Ela já estava recebendo, por e-mail, algumas atualizações da parte administrativa do hospital. Por mais que tivesse acatado as "ordens" de Fernanda de continuar em casa, a psicóloga concordou que seria melhor, para as duas, se ela fosse tomando ciência das coisas aos poucos. Então, na quinta-feira ela decidiu começar a ler os documentos que estavam esperando-a. Eram, em sua maioria, contratos e atualizações de normas que ela precisava saber. Não seria tão difícil, mas, definitivamente, seria chato.

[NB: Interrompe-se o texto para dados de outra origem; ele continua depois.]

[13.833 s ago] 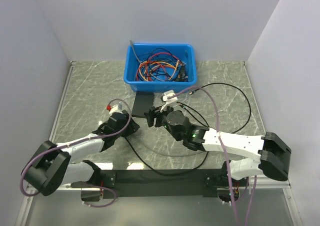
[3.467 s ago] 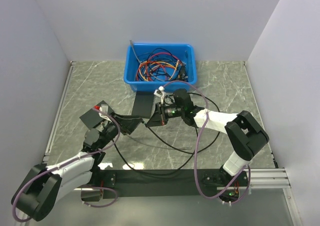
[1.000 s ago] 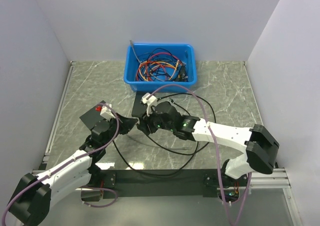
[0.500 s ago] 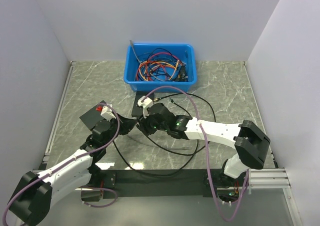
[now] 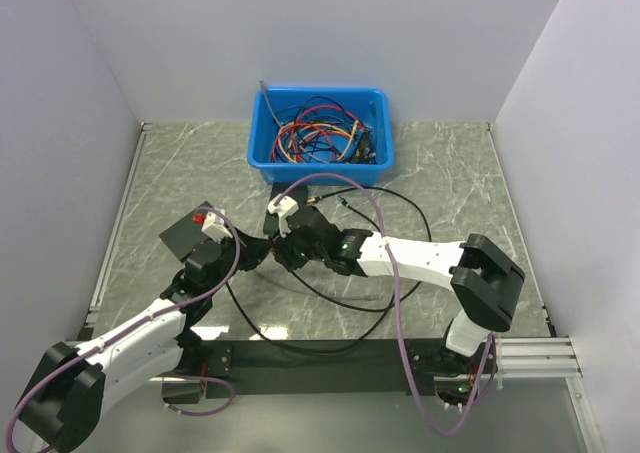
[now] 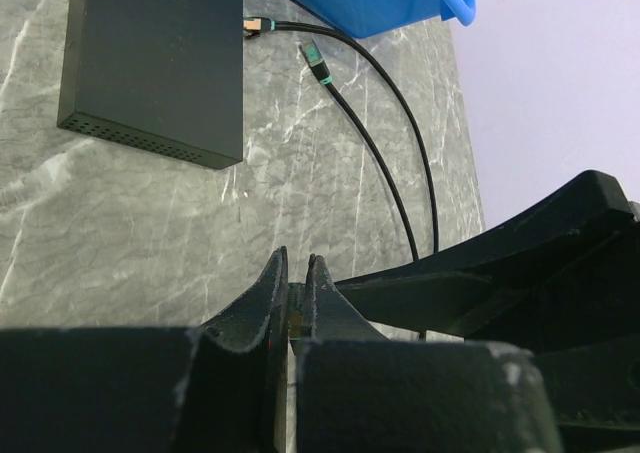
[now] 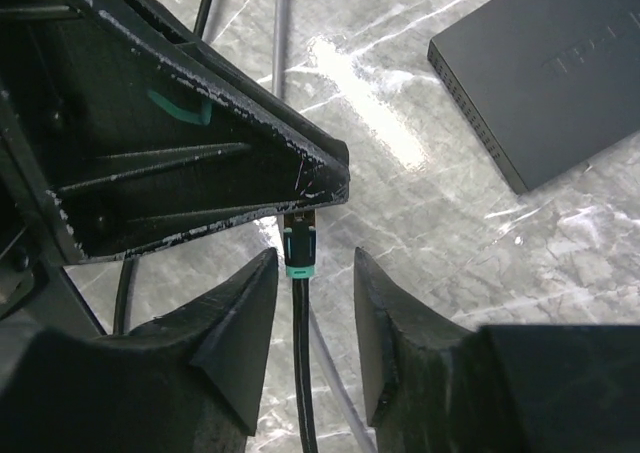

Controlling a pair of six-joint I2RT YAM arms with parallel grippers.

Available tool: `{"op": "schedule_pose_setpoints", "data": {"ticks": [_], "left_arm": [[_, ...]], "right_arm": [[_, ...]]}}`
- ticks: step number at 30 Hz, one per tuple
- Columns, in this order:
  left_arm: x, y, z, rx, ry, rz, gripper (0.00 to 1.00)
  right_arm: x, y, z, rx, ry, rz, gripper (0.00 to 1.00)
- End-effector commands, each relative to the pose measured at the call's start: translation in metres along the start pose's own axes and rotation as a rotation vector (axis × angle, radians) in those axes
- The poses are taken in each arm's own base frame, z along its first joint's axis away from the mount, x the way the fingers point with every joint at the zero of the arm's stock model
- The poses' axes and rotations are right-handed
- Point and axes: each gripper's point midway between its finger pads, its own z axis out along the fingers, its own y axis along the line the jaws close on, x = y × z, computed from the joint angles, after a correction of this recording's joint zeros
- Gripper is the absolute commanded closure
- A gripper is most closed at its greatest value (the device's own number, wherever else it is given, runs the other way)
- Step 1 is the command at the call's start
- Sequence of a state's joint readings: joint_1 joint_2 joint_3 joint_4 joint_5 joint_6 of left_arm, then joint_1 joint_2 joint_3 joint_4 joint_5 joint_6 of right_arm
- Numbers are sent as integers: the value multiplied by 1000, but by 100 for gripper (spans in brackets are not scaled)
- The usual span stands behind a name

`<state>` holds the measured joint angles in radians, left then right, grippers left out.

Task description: Insert the plug into the switch port

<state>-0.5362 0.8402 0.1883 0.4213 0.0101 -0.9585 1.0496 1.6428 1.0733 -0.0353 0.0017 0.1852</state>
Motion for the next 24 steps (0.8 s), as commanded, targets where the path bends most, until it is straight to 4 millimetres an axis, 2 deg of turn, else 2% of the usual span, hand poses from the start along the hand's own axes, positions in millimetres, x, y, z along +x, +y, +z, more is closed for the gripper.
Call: {"op": "schedule_pose_setpoints", "data": {"ticks": [1,8,24], "left_arm": [[-16,-22,1,57,-43,24,99],[-15,-20,1,55,-42,19,99],[-16,-20,-1,61,-50,16,99]], "right_arm": [[-27,9,0,-17,-61,-3,58],[-26,10,3,-17,-56,-6,67],[-22,9,10,-14,-38,5,69]]}}
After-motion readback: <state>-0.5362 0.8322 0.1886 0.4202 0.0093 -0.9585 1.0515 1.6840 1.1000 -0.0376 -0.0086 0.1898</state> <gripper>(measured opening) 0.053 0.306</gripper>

Terminando de espalhar a pomada, Gattaz desenrolou a toalha branca de seu corpo e vestiu, com cuidado, as peças de roupa que faltavam e, sem se incomodar com a toalha na cama, dirigiu-se à cozinha.

Tirou as torradas do forno e despejou em um prato, apoiando-o em cima da bancada da cozinha. Adicionou os ovos mexidos ao lado e encheu um copo com suco de maracujá, pegou os talheres e sentou-se no banco.

Enquanto comia, recebeu uma ligação de Renata. Sua irmã ligava para ter atualizações sobre a saúde de Caroline e perguntar se podia aparecer para uma visita. Gattaz, prontamente, respondeu que sim e exigiu – sob ameaças de não abrir a porta – a presença de sua afilhada.

Algumas horas mais tarde, batidas foram ouvidas em sua porta. Carol precisou de alguns minutos para atender, pois estava trocando de roupa lentamente, o que fez com que o som abafado voltasse a ressoar. As mãos – era mais de uma pessoa que batia, dava para notar – nervosas não pararam enquanto ela não girou a maçaneta. Do outro lado, Renata carregava uma mochila rosa nas costas e uma criança no colo.

Assim que viu sua madrinha, Alice espalmou as mãos no ar e deu um grito. Carol imitou o gesto, se divertindo com a excitação da afilhada em vê-la.

A pequena esticou os braços na direção de Caroline, pedindo que a madrinha a pegasse no colo, mas a médica murchou.

— Amor, a dinda não pode te pegar no colo ainda — ela disse, arrancando um bico entristecido de Alice. — Vamos entrar e cê' senta comigo, vem.

Renata colocou a menina no chão, que correu para Gattaz logo em seguida, e entrou, fechando a porta atrás de si. — Oi, irmã. Muito bom te ver também.

Caroline ignorou o drama fraternal e levou a afilhada, pela mão, até o sofá. A médica se sentou e colocou Alice sobre suas pernas. A pequena não demorou mais nem um segundo para envolver o pescoço da dinda com seus bracinhos. Os pés, calçados em tênis azuis, balançavam sem parar, tamanha era a sua felicidade.

— A princesinha tava com saudades da dinda, é? — Carol perguntou, assim que elas terminaram o abraço demorado.

— Muita, muita mesmo! — a menina respondeu, esticando o som da letra "u" nas vezes em que repetiu a palavra. — Um tantão assim, ó! — completou, abrindo completamente os braços para representar o que estava querendo dizer. Gattaz riu.

— Meu Deus, quanta saudade! — falou. — Mas vem cá, não era pra senhorita estar na escola, não?

— Caroline — Renata começou. — É dezembro.

— Ih, é verdade — Alice riu. — Esqueci que cê' tá' de férias.

— Cê' tá' doidinha é? — a menina brincou, batendo as pontinhas dos dedos na cabeça de Carol.